> [Directions for this task]: Scan the material below for "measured", then return each line that contains it.

○ ○ ○ ○

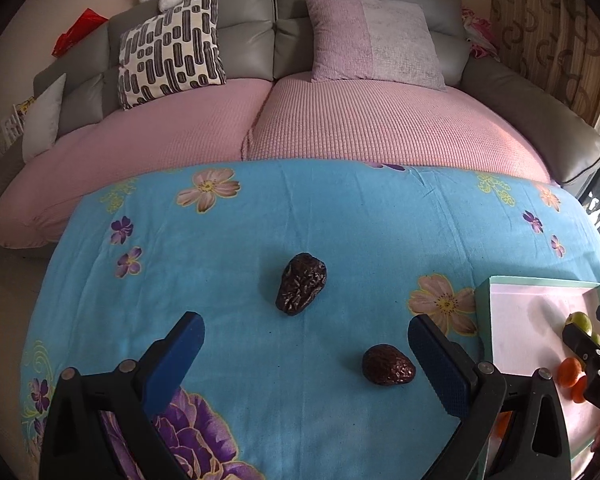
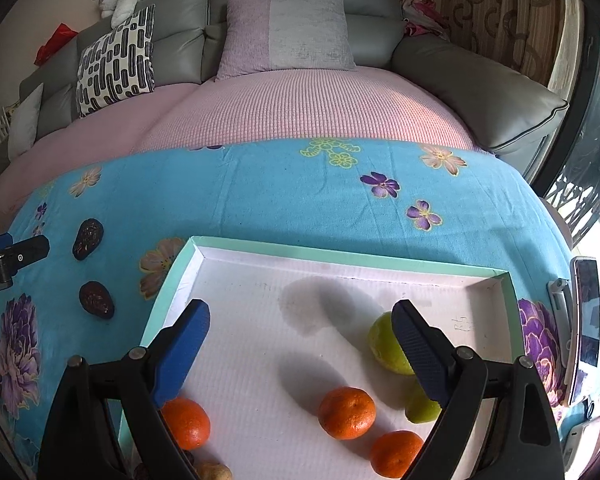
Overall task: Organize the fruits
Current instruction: 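Move both open tools back over the dark dates on the bed, then grasp a dark date with the left tool while the right tool grasps another date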
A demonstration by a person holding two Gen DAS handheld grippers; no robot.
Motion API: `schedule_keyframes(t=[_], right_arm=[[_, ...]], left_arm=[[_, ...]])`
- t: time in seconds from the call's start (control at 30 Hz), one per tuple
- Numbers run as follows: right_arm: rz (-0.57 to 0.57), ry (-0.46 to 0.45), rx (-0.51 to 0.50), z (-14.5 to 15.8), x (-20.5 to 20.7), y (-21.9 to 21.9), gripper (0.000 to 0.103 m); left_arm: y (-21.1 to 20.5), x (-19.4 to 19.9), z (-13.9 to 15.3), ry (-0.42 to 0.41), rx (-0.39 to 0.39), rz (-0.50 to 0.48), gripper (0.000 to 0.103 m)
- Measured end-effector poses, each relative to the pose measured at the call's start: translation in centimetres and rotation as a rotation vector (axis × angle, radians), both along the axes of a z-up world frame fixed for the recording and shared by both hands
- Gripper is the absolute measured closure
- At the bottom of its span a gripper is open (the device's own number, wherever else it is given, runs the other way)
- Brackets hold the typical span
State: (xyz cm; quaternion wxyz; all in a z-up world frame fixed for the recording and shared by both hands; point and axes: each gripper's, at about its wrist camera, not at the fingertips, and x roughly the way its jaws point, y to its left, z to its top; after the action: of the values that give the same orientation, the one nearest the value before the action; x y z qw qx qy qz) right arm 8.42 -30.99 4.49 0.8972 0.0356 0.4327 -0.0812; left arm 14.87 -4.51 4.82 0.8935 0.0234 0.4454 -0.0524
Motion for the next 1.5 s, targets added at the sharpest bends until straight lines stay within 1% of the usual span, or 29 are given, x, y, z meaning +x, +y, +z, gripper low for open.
schedule_keyframes(t=[0.13, 0.27, 0.47, 0.6, 0.73, 0.87, 0.93, 1.03, 1.13, 1.17, 1.2, 1.3, 1.33, 1.4, 1.47, 1.5], right_arm=[[0.017, -0.013, 0.024, 0.2, 0.6, 1.7, 0.01], [0.055, -0.017, 0.023, 0.3, 1.2, 3.8, 0.01], [0.103, -0.018, 0.037, 0.0, 2.1, 6.7, 0.01], [0.156, -0.021, 0.034, -0.2, 2.7, 9.0, 0.01], [0.205, -0.023, 0.026, -0.5, 3.2, 11.2, 0.01], [0.235, -0.005, 0.029, -1.4, 4.0, 12.6, 0.01], [0.245, 0.006, 0.038, -1.9, 4.4, 13.0, 0.01], [0.254, 0.025, 0.056, -2.7, 5.0, 13.5, 0.01], [0.265, 0.043, 0.083, -3.5, 5.6, 14.1, 0.01], [0.269, 0.05, 0.095, -3.7, 5.7, 14.3, 0.01], [0.273, 0.057, 0.105, -3.9, 5.8, 14.5, 0.011], [0.287, 0.078, 0.114, -4.6, 6.2, 15.2, 0.012], [0.294, 0.084, 0.113, -4.8, 6.3, 15.5, 0.016], [0.304, 0.097, 0.107, -5.2, 6.4, 15.9, 0.021], [0.307, 0.113, 0.1, -5.7, 6.6, 16.3, 0.023], [0.308, 0.12, 0.101, -5.9, 6.7, 16.5, 0.025]], left_arm=[[3.3, 0.1, 0.3, -0.011, 0.003, 0.084, 0.0], [6.7, 0.1, 0.2, -0.017, 0.002, 0.167, 0.0], [11.0, -0.1, 0.3, -0.017, -0.053, 0.265, 0.0], [12.2, 0.1, 0.2, -0.007, -0.091, 0.287, 0.0], [11.7, 0.6, 0.0, 0.001, -0.106, 0.255, 0.0], [10.0, 1.9, -0.5, 0.001, -0.097, 0.197, 0.0], [9.0, 2.6, -1.0, -0.004, -0.088, 0.161, 0.0], [7.6, 3.6, -2.1, 0.01, -0.083, 0.118, 0.0], [6.4, 4.5, -3.3, 0.034, -0.11, 0.078, 0.001], [6.1, 4.8, -3.8, 0.048, -0.117, 0.069, 0.002], [5.7, 5.1, -4.3, 0.061, -0.121, 0.058, 0.006], [4.9, 5.9, -5.5, 0.093, -0.141, 0.022, 0.014], [4.7, 6.0, -5.9, 0.102, -0.147, 0.016, 0.015], [4.4, 6.4, -6.6, 0.118, -0.16, 0.003, 0.022], [4.2, 6.6, -7.2, 0.13, -0.183, -0.011, 0.022], [4.1, 6.7, -7.5, 0.135, -0.199, -0.019, 0.028]])
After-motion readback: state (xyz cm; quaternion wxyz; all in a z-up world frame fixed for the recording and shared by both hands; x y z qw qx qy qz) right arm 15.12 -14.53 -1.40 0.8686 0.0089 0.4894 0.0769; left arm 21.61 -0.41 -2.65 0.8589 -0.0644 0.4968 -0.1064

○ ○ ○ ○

> [Answer area]:
- Measured end-effector poses, each relative to the pose measured at the call's start: translation in centimetres and rotation as a rotation vector (axis × angle, radians), both along the axes of a z-up world frame fixed for the recording and shared by both hands
- Gripper is the absolute measured closure

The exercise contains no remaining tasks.